29K views 126 replies 25 participants last post by  boarder124 
#1 ·
I tore into the BSG amp last night and thought I'd share some thoughts and pics. I did not get to hear it because I was running late but did get a break out box built and took some static measurements.

Here is the bad Oscar:


And the preamp/ mic Pre/ CROSSOVER!



The amplifier runs on bipolar (duh) 14.8V rails. The power supply is a PWM switching type unit and is NOT cross-compatible for use in the car; it would be VERY difficult to convert. There is a switch in the power supply that I believe sets it up for 220V operation. Next to the power switch and HV rectifier, tucked in there is the Fuse, it's a 6.3A puck style commonly seen in European gear, they are not going to be found at rat-shaq so probe carefully, you will need to order spares from an electronics wholesaler like Mouser or Digikey. I plan to grab some in the next order I make, I'll get a part number.

The finals are 2N6488 and 2N6491 made by ST and Moto respectively. There is one each per channel; they are driven by TIP31 and TIP32 devices that are driven by Central CEN-U57 and CEN-U07 transistors. There is a lot of drive here with little gain, the amp should be pretty stout, the finals are 15A/80V devices so they are certainly running in their SOA.



The amp is fused at 6.3A the manual states that it can consume 420 watts, if the amplifier were 70% efficient this would mean that in theory, all channels driven, one could get 49W/Ch out of it, if it is 80% efficient (there IS a PWM supply) then theoretical output all channels driven would be 56 watts.

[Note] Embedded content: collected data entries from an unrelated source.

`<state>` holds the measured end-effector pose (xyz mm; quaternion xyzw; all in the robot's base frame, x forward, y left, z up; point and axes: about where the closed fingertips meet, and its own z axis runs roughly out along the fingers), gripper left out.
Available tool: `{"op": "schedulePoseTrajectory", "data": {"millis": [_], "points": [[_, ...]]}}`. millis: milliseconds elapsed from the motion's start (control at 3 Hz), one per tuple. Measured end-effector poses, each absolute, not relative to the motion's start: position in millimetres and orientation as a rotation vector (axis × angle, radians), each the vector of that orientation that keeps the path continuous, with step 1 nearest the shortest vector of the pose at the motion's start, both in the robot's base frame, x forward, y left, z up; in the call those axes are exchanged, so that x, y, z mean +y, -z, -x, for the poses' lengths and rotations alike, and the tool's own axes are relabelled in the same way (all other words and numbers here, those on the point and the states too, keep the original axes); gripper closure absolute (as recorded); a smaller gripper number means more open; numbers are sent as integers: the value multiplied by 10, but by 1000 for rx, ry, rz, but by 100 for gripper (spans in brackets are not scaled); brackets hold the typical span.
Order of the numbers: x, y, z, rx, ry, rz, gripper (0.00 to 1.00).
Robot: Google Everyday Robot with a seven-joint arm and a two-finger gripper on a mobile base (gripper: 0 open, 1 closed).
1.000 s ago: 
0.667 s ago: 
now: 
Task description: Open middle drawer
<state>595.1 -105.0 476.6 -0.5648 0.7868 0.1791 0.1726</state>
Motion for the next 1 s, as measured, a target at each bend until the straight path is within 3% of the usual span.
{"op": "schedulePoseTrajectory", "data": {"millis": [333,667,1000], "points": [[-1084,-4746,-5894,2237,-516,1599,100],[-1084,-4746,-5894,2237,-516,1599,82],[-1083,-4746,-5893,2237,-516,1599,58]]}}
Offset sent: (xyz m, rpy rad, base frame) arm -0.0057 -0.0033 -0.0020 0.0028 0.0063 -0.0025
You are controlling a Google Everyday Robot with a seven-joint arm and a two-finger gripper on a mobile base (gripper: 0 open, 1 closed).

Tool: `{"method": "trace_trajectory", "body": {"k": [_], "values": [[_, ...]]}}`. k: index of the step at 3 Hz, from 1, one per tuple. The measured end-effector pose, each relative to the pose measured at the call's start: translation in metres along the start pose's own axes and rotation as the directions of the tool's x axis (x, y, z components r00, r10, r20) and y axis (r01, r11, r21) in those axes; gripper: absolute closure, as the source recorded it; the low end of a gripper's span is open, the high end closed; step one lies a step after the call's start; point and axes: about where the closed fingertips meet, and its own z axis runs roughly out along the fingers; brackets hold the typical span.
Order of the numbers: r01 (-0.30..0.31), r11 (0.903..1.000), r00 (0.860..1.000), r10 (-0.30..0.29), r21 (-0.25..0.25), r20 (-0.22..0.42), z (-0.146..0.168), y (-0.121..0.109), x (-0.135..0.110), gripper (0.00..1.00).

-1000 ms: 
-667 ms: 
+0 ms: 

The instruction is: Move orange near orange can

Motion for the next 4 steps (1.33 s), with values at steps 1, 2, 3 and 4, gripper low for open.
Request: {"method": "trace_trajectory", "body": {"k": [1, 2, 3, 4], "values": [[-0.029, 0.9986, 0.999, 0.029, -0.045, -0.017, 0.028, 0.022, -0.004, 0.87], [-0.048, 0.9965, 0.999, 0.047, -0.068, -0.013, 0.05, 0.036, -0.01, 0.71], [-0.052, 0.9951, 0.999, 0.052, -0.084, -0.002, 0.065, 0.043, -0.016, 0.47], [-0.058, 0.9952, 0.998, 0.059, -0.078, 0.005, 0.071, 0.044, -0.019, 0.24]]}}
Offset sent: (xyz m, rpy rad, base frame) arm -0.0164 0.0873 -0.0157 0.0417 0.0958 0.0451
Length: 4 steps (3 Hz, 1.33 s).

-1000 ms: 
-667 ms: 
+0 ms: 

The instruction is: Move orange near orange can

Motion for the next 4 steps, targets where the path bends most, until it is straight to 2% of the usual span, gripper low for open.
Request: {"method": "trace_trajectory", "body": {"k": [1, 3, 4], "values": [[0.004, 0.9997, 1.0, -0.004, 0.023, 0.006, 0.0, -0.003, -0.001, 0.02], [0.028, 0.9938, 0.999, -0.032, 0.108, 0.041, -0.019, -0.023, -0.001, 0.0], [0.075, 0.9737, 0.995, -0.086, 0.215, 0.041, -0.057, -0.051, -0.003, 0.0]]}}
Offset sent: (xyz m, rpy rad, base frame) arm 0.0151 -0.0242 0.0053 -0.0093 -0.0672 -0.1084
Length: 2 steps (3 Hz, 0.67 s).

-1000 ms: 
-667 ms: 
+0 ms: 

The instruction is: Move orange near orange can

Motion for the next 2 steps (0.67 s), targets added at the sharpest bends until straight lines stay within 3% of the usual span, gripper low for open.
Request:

The manual states that it IS ok to run a 2 ohm load (they say 4 (X) 8 Ohm speakers per channel)

All this is only true if the power supply is up to the task, these are just figures. The HV pulse voltage of the PS is 166V, rectified and filtered right off the AC line. This is then pulsed and stepped down to the rail voltage previously mentioned.

Getting separate inputs...... My unit was sent with 2 audio cables, fortunately, after demolishing a PS/2 keyboard it was found that my specific keyboard did not have all 6 wires in it, just 4 and a shield. I chose to hack up ONE of the cables and save the other.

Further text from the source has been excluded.